* **DATA IN THIS EXERCISE**
------------------------------------------------------------------------

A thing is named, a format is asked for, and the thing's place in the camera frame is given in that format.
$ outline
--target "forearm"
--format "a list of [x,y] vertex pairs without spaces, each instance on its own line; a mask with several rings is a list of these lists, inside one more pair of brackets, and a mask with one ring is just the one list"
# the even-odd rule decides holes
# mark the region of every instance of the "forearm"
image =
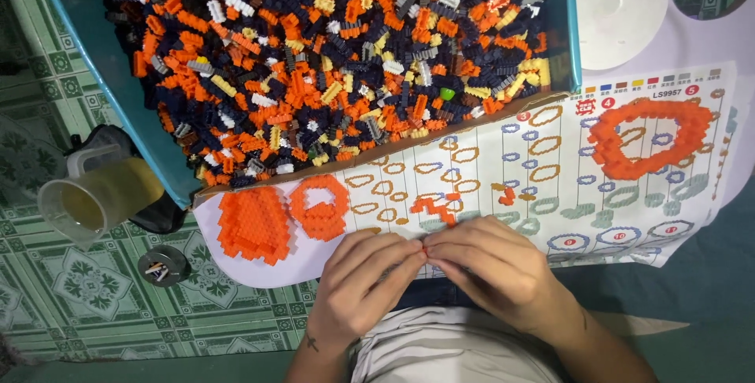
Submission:
[[321,346],[305,333],[284,383],[341,383],[347,365],[345,349]]
[[647,361],[617,336],[601,326],[588,311],[582,331],[553,345],[566,370],[580,383],[654,383],[656,374]]

------------------------------------------------------------------------

* **TASK PROMPT**
Omit the images; transcribe the listing verbatim.

* **COMPLETED TASK**
A thing is named, a format is asked for, and the thing's place in the camera frame is given in that format.
$ outline
--target "forearm"
--format "a list of [x,y] vertex pairs without spaces, each instance on its own line; a mask with several rings is a list of these lists, inside one more pair of brackets, and a mask with one ring is just the one list"
# the even-odd rule decides holes
# mark the region of every instance of the "forearm"
image =
Submission:
[[321,346],[305,333],[284,383],[341,383],[347,365],[345,349]]
[[647,361],[617,336],[601,326],[588,311],[582,331],[553,345],[566,370],[580,383],[654,383],[656,374]]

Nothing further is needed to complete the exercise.